Lying on my back, I watched the moon cycle across the sky from one mountain peak to another.  I saw the Milky Way and the stars like I had never seen them before.  Absolutely awe inspiring star gazing ensued that night.

And, finally, after 7 hours, the sun peaked over the mountains and I took these moody dawn shots.  We were able to relocate to the trail and make it back down to see these two moose eating breakfast by this tree.  We also ran into the campers from the night before.  And, they looked so happy to see us:  "We were SO WORRIED about you guys!  The Sheriff's Department came out and everything!?"  We told them the whole story and as we parted ways, we could hear them laughing on down the trail.  And, then we laughed.  It's much easier to laugh once you've survived.  And, it's actually a quite liberating feeling at that.

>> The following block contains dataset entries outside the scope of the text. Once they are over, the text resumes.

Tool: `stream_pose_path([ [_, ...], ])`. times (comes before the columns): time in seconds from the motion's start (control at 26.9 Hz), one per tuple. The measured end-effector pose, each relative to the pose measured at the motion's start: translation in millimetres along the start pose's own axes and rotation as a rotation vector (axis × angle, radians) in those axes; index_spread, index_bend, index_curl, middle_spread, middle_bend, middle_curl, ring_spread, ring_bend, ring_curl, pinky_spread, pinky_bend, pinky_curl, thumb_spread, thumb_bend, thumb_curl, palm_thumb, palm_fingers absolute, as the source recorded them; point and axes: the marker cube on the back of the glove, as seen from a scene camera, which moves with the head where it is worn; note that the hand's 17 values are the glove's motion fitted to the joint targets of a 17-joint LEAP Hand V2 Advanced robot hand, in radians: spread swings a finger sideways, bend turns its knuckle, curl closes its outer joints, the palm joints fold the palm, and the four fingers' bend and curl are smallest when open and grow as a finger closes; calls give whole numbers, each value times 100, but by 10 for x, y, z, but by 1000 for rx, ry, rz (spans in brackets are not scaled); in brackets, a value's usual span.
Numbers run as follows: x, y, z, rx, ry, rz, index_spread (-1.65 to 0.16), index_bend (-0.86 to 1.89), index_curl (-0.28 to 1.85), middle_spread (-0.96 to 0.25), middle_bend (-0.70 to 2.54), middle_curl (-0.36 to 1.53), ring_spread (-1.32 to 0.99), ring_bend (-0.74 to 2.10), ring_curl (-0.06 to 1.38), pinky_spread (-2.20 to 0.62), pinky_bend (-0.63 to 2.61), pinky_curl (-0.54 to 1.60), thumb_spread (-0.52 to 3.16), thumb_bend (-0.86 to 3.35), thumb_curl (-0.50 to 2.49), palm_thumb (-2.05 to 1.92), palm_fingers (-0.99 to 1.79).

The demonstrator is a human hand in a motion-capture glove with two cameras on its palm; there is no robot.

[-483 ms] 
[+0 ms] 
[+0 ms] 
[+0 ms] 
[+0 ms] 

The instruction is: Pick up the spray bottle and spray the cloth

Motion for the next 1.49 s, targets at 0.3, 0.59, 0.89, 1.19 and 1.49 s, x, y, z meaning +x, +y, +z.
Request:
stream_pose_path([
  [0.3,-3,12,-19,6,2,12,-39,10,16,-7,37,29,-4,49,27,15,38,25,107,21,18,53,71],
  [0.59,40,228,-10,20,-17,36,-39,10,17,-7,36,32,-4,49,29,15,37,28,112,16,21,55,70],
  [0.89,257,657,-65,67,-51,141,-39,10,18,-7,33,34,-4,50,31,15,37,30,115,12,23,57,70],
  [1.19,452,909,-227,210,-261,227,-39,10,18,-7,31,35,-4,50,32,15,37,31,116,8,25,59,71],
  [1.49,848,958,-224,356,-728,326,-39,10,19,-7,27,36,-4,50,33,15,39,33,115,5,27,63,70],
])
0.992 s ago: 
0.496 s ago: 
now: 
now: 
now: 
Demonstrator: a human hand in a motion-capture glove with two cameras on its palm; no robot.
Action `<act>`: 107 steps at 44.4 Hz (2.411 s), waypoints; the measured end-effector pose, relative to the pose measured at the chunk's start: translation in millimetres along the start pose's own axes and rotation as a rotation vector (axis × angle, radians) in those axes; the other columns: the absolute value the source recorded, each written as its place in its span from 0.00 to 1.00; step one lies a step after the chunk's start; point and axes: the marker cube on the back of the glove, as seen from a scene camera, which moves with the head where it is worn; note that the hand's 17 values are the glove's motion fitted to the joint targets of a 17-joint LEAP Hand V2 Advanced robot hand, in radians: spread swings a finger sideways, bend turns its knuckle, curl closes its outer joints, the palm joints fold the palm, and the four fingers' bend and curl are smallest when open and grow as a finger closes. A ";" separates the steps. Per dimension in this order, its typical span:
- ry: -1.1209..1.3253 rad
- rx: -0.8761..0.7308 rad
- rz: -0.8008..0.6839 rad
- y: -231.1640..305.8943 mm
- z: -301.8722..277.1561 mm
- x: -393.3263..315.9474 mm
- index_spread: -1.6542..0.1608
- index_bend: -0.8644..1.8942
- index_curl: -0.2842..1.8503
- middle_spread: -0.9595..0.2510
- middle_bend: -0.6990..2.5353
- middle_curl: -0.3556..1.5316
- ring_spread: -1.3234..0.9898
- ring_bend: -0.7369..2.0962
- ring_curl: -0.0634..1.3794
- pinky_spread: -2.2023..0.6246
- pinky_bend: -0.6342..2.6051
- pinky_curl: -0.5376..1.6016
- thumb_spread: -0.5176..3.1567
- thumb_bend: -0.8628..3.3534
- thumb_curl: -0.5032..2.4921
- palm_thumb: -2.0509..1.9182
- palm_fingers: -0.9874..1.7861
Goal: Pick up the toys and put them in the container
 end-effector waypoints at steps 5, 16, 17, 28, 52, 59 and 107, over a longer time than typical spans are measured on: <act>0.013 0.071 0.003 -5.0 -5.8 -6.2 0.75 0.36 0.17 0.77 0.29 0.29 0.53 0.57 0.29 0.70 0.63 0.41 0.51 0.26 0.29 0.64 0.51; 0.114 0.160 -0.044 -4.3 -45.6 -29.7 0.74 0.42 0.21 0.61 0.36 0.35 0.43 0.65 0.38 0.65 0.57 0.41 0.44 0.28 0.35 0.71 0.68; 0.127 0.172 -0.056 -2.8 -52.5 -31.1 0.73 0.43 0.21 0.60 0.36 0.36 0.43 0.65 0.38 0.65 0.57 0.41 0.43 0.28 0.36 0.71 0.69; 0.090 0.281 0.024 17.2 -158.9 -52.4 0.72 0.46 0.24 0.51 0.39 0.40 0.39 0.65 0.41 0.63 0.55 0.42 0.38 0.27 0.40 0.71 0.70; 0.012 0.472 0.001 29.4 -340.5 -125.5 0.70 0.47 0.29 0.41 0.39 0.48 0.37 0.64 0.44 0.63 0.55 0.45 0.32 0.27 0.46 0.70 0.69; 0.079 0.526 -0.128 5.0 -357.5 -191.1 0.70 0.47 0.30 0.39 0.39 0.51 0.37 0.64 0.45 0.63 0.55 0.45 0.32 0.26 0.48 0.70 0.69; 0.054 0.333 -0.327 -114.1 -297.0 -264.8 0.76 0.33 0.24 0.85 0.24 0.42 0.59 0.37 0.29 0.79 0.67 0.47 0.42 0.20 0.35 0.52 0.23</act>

I didn't have much to say on the car ride home.  I didn't even have much of an appetite.  When you're on no sleep and looking all around at the sound of every leaf crunch and limb snap, it's weird how food is the last thing on your mind.  You're maybe coming down off some mild PTSD.  I don't know.  Also, I really needed to take a shit.

Regardless, the next day, this guy texted me thanking me for talking sense into him.  And, he finally, a day later, came to his senses and agreed we both would have died had we continued to try to hike down in the pitch dark.  Not sure why it took that guy 24 hours to process that.  But, he also said he couldn't wait for the next adventure and how epic the entire trip was.  So, I guess another item of interest is how two different people from opposite sexes can have a totally polarized recap of the entire experience.  As for me, I have no immediate plans to go out into the wilderness with this guy ever again.  And, Jesse, if you're reading this, consider this a passive aggressive way of letting you know that.  I take with me several lessons on this one.  The game of life: You learn and you grow.  ALWAYS trust your gut.

I hope you either learned something, were mildly entertained, or belly laughed on this one.  Enjoy the rest of your week, and thanks for supporting this blog and your valued readership.